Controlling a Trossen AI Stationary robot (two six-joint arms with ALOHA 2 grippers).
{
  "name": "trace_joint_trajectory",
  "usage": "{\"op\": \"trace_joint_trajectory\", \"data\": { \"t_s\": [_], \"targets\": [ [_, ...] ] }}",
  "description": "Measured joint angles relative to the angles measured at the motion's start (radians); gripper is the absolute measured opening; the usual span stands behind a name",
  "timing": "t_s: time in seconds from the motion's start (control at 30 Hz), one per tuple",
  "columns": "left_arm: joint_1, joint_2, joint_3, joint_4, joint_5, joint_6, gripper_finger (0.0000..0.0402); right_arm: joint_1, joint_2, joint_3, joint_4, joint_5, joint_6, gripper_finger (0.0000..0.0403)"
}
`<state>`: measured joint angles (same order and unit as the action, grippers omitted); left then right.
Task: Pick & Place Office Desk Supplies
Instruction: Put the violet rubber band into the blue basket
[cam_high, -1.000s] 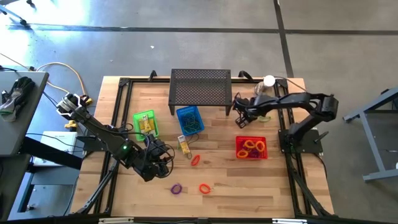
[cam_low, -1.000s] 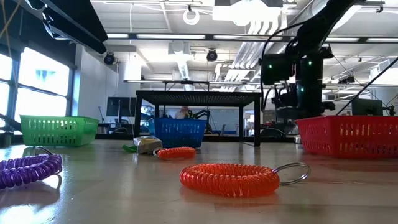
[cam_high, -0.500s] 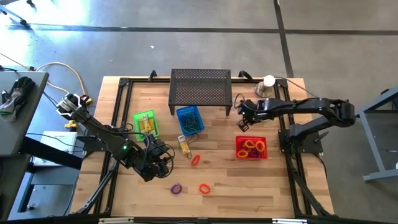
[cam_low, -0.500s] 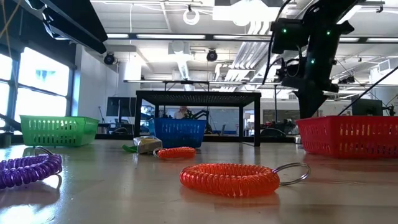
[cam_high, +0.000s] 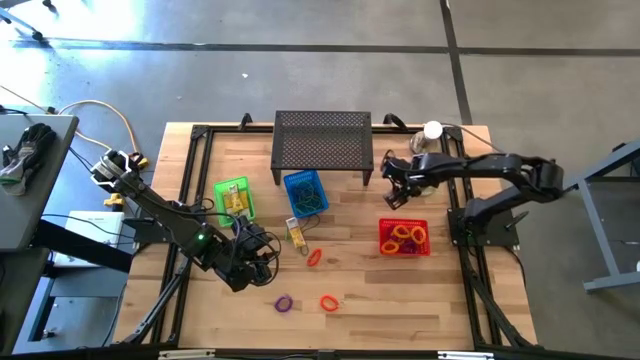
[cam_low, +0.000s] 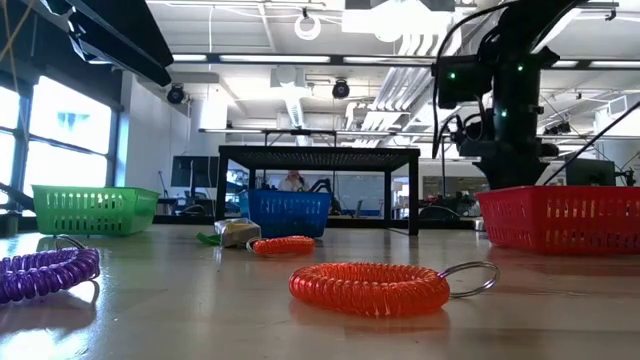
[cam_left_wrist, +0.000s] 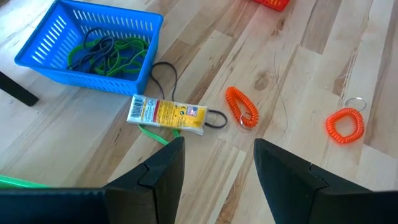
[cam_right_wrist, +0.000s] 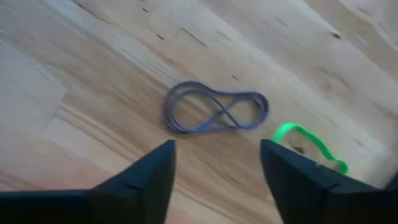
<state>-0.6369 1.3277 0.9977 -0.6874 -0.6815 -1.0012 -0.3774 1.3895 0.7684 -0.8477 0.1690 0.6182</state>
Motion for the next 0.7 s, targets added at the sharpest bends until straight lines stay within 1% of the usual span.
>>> {"op": "trace_joint_trajectory", "data": {
  "t_s": [0.13, 0.27, 0.47, 0.7],
  "targets": [
    [0.0, 0.0, 0.0, 0.0, 0.0, 0.0, 0.0186, -0.029, 0.038, 0.0, 0.049, -0.044, -0.079, 0.027],
    [0.0, 0.0, 0.0, 0.0, 0.0, 0.0, 0.0186, -0.051, 0.079, -0.001, 0.087, -0.037, -0.099, 0.0295],
    [0.0, 0.0, 0.0, 0.0, 0.0, -0.001, 0.0186, -0.091, 0.157, -0.001, 0.101, -0.029, -0.127, 0.0298],
    [0.0, 0.0, 0.0, 0.0, 0.0, -0.001, 0.0186, -0.117, 0.239, 0.007, 0.12, -0.061, -0.159, 0.0294]
  ]
}}
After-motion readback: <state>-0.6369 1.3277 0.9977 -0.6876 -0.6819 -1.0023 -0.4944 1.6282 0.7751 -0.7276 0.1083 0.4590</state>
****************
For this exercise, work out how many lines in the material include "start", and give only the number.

Answer below
2